Only in the middle does the real theme become clear. Lily feels “missing.” Her mother, in her headstrong social climb, never wants to see Miami Beach again. Lily has lost her home, and she’ll never know who her father is. Gertie, too, has lost her home, and doesn’t know who her father is. Albert Rexhault, no matter how impeccable his dinner clothes, has lost his home, and doesn’t know who his father is. When Lily meets Gresham Young, the man of her dreams, and diving coach at Yale University, it turns out that he, too, has lost his home, and doesn’t know who his father is. . . .

An elderly professor at Yale recognizes this phenomenon and passes his theory onto Lily, for what it’s worth. “. . . He said this was the greatest drawback of capitalism.

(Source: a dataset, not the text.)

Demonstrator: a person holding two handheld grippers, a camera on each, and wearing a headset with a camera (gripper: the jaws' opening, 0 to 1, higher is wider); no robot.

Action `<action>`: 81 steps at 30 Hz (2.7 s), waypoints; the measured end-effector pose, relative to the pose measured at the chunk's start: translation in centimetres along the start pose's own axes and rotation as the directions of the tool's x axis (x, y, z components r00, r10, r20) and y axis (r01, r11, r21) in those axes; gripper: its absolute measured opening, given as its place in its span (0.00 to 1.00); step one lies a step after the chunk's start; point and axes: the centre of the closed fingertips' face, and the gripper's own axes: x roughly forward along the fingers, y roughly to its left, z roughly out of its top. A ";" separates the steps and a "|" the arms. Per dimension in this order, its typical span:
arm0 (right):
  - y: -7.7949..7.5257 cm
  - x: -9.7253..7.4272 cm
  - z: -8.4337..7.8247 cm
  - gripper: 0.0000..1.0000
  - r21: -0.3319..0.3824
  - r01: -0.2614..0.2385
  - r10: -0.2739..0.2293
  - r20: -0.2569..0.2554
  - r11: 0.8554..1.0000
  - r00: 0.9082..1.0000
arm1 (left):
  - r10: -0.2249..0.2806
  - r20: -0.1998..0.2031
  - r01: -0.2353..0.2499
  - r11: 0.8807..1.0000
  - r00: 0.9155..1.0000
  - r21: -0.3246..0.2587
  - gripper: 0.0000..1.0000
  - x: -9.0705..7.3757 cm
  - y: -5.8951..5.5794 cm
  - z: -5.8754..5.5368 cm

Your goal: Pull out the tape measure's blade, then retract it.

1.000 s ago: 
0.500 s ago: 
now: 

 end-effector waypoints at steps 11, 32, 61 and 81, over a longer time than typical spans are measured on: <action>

If you weren’t worth money, had no means of making it, had no family to shore you up, you’d die or do what my mother did. But only the very strong at heart can will themselves to survive at the expense of their dignity.”

The plot takes some surprising turns. There’s a lot here about Jean Lafitte, the famous privateer, a disputed inheritance, and a floating resort in a Caribbean crafted in the shape of the miniature Normandie. The idea seems to be that if all the outcasts and outlaws of this world really got together and put their minds to it, they might turn out to be in-laws: There’s so many of them, they’re bound to be related.

It’s Lily’s contention and belief that all the “missing men” in the world are not just missing in the sense of “gone,” but missing everything they’ve left: They crave a home and wife and sisters and brothers and friends. Lily aims to provide all that for them.

This is a fictional how-to book, in a sense: sisterly advice on how to comport yourself when the people you love best skid out of your life; a meditation on “Missing.” If you feel grounded and safe, you won’t “get” this one. If you don’t, you will.